A través de sus cuentas en las redes sociales, la expresidenta Jeanine Añez (2019-2020), lanzó duras críticas al actual mandatario Rodrigo Paz y su Gobierno y aseveró que “gobernar no es imponer”, sino “es escuchar, dialogar, corregir y construir”.
En su mensaje, Añez hace referencia a los últimos hechos que han ocurrido en el país, como el atentado armado contra Nadia Beller y la consecuente detención del asesor presidencial Fernando Cerimedo, a quien también acusan de haber tenido un gran poder dentro del Gobierno de Rodrigo Paz.
La expresidenta, asimismo, señaló que hay “graves denuncias de corrupción” y otros casos pendientes de esclarecimiento y, en ese sentido, pidió que “quienes tengan responsabilidad respondan ante la justicia y que la verdad salga a la luz”.
Empero, para Añez en medio de las polémicas, “hay una situación que merece una profunda reflexión” y, en ese sentido, criticó que el presidente Rodrigo Paz haya decidido “no construir acuerdos institucionales con los partidos políticos y optó por buscar entendimientos individuales con algunos parlamentarios”.
“El problema es que varios de estos acuerdos parecen estar condicionados a cargos, pegas o espacios de poder. Aunque en los discursos se diga que se vota “por Bolivia”, los hechos muchas veces terminan revelando otras motivaciones”, alertó.
Acotó que Paz también debe entender que ningún gobierno puede gobernar solo. “Ningún Gobierno puede pretender resolver los problemas de un país sin diálogo, sin escuchar y sin construir acuerdos”, señaló.
Añez, en la misma línea, también criticó el accionar de algunos de los ministros de estado, de quienes dijo han mostrado una actitud de “arrogancia, prepotencia y una preocupante sensación de autosuficiencia”.
“Ojalá comprendan que los cargos no hacen a las personas y, sobre todo, que tampoco son para siempre. Después de todo lo ocurrido, muchos de ellos aparecen hoy políticamente muy disminuidos”, afirmó.

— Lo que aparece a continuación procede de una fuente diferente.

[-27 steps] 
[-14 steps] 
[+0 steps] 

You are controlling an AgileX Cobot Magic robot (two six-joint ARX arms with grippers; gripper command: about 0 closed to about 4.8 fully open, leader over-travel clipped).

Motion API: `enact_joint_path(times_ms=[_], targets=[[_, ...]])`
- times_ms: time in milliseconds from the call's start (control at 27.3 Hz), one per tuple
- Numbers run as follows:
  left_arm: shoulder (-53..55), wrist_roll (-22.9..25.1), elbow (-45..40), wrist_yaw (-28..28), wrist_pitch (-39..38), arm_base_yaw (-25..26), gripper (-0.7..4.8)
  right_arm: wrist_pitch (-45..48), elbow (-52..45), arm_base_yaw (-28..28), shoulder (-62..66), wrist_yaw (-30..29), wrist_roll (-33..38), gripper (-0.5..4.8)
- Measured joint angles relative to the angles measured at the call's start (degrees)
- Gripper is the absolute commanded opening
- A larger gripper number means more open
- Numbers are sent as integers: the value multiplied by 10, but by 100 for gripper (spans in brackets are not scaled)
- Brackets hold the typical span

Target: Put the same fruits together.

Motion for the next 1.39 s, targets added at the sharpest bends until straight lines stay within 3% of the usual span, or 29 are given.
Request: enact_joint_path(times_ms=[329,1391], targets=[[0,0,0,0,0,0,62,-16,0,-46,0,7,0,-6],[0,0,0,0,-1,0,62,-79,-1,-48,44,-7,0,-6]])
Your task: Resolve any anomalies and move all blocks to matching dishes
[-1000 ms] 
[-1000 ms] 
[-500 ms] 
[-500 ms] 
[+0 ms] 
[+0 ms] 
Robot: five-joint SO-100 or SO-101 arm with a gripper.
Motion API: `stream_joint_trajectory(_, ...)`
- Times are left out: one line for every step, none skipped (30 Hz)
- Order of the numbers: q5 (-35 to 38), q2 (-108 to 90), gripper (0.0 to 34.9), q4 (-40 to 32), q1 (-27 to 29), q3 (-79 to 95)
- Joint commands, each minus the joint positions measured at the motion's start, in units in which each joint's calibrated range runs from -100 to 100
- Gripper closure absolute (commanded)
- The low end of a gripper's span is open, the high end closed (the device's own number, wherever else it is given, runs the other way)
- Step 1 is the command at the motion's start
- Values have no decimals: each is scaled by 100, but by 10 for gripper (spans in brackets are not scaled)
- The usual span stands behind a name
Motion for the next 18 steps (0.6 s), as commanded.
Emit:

Añez enfatizó que “gobernar no es imponer”, sino que “gobernar es escuchar, dialogar, corregir y construir” y añadió también que “ayudar a Bolivia no significa necesariamente ayudar al Presidente”.
“Considero importante reconocer a aquellos líderes de distintas fuerzas políticas que, dejando de lado diferencias y cálculos personales, están tomando la iniciativa de buscar caminos y aportar soluciones para Bolivia (…) Bolivia está por encima de cualquier gobierno y, mucho más aún, por encima de cualquier interés partidario o personal. Si quienes tienen responsabilidad política entienden que deben contribuir a encontrar soluciones, incluso cuando el Presidente no los haya convocado o haya decidido ignorarlos, esa actitud merece ser reconocida”, señaló.
Finalmente, Añez alertó que las “divisiones, errores y mezquindades” del Gobierno y los líderes políticos pueden derivar en que se de “oxígeno” a Evo Morales y el Movimiento al Socialismo “para volver al poder”.
“Por eso, criticar al Gobierno cuando corresponde no significa querer que fracase. Y tender puentes para ayudar al país tampoco significa convertirse en oficialista. Hoy Bolivia necesita menos soberbia, menos prepotencia y menos cálculo personal. Necesita más responsabilidad, más madurez política y, sobre todo, dirigentes capaces de poner al país por encima de sus intereses”, cerró.